Sam Allis writes: “Where did the term mondegreen come from? I’d never heard it before, but I’ve loved the idea ever since I heard someone on NPR assemble a bunch of fabulous ones over a decade ago. There simply must be annual competitions.
“What made the NPR ones great is that the people swallowed their pride and sang them, only to burst out laughing after each one. I fell in love with them all. What’s so charming about mondegreens is how willing people are to own up to their silly versions of things, egos be gone. In ‘Walk away Renee,’ I sang for years about ‘the lemon man up on the wall.’”
Sam, I love mondegreens too, and here’s something you may not know about them: They’re a subset of eggcorns.
I discussed both in 2022 in “May I have a word,” my biweekly Boston Globe column. An eggcorn, as defined by Oxford Languages, is “a word or phrase that results from a mishearing or misinterpretation of another” word — for example, tow the line instead of toe the line.
Eggcorn turns up in dictionaries even though the term is rather new: Coined by the linguist Geoffrey Pullum, it first appeared in a 2003 blog post about the case of a woman who substituted the phrase egg corn for the word acorn. Relatively common eggcorns include ex-patriot for expatriate, for all intensive purposes instead of for all intents and purposes, and old-timers’ disease for Alzheimer’s disease.
When an eggcorn stems from song lyrics, it’s called a mondegreen. A well-known one is the interpretation of “’Scuse me while I kiss the sky” in Jimi Hendrix’s “Purple Haze” as “’Scuse me while I kiss this guy.”
The name for these mishearings comes from a 1954 Harper’s Magazine article by Sylvia Wright.

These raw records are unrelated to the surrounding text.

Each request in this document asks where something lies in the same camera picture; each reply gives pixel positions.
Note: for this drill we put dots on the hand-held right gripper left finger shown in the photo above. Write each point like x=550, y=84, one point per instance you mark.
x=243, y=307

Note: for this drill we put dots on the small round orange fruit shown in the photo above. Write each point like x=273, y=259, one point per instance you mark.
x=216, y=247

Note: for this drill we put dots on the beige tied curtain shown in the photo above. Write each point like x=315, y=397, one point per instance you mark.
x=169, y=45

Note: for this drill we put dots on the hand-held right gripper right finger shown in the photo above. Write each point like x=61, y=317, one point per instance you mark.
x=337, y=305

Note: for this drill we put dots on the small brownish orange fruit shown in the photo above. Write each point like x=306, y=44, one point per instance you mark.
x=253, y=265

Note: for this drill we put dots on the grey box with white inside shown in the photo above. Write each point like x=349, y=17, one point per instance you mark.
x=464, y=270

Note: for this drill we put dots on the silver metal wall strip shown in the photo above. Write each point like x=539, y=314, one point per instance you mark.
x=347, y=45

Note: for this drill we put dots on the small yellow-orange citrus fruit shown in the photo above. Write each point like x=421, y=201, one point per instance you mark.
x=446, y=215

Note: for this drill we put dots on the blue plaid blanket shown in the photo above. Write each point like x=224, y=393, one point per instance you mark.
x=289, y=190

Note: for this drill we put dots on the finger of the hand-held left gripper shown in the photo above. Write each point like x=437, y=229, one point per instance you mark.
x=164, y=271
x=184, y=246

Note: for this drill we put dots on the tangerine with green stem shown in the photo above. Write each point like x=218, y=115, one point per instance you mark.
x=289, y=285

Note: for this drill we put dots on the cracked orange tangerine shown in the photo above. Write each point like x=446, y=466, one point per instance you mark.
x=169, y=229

She explained that when she was a child, her mother had often read her the lyrics of a 17th-century ballad whose first stanza goes like this:
Ye Highlands and ye Lowlands,
Oh, where hae ye been?
They hae slain the Earl o’ Moray,
And laid him on the green.
Young Sylvia — the grown-up Sylvia reported — long believe that the stanza concluded with “And Lady Mondegreen.”
Here are a few of my favorite mondegreens:
From The Beatles’ “Hard Day’s Night”: “And when I get home to you, I find a broken canoe.”

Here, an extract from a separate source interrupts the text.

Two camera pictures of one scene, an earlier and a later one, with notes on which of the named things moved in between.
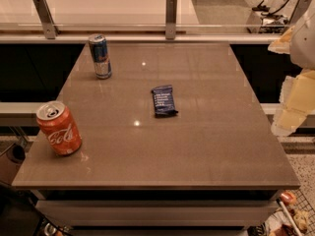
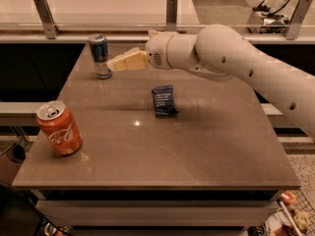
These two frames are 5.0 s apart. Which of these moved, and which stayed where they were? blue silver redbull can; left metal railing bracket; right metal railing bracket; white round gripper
Moved: white round gripper
Stayed: blue silver redbull can; left metal railing bracket; right metal railing bracket

From Bob Dylan’s “Blowin’ in the Wind”: “The ants are my friends.”
And from that rousing abolitionist anthem the “Battle Hymn of the Republic”: “Mine eyes have seen the glory of the coming of the Lord / He has trampled on the village where the great giraffe is stored.”
I published a second column about mondegreens the next year, which taught me that there are only so many of them that are widely familiar. People in their 20s may no more familiar with Jimi Hendrix’s lyrics than I am with Taylor Swift’s.

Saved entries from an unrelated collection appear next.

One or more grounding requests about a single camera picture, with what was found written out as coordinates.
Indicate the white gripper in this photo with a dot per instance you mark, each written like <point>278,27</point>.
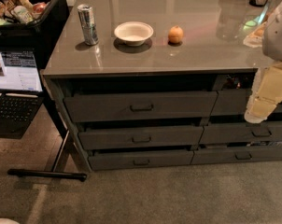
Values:
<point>278,36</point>

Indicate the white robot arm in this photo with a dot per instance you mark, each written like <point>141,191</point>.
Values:
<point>272,37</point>

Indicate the chip bags in drawer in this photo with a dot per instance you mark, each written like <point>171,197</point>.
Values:
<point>237,82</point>

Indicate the orange fruit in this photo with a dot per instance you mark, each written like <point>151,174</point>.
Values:
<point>175,34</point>

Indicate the white paper bowl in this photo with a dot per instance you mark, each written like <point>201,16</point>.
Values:
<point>133,33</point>

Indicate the silver drink can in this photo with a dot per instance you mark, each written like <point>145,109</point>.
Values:
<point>88,25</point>

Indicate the black laptop stand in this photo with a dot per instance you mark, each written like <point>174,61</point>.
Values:
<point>58,156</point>

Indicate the black laptop computer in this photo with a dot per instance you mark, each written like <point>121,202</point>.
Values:
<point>20,92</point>

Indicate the black bin of snacks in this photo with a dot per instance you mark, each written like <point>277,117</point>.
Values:
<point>32,23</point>

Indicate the grey drawer cabinet frame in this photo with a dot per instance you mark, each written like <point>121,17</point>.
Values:
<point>66,85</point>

That may be why I was unable to hunt up any annual mondegreen competitions. Last August Phish put on a festival named Mondegreen, but that’s beside the point.
Email me with your language questions, peeves, problems, etc., at barbaraswordshop@gmail.com, and I’ll respond as soon as I can. Correspondence may be edited. If you subscribe to The Boston Globe, look for my column, “May I Have a Word,” in the Ideas section every other Sunday.
Fellow Wordshoppers: if you are a mondegreen fan and you are not aware of the endless collection of mondegreens on Youtube, go directly to "Misheard Lyrics by Coxy." This is the best way yet I have found to avoid doing tedious work and record keeping and generally waste time. Beats listening to cabinet confirmation hearings, too!
Can Voice Recognition Software transcribe song lyrics from recordings? Could be a hilarious mondegreen machine.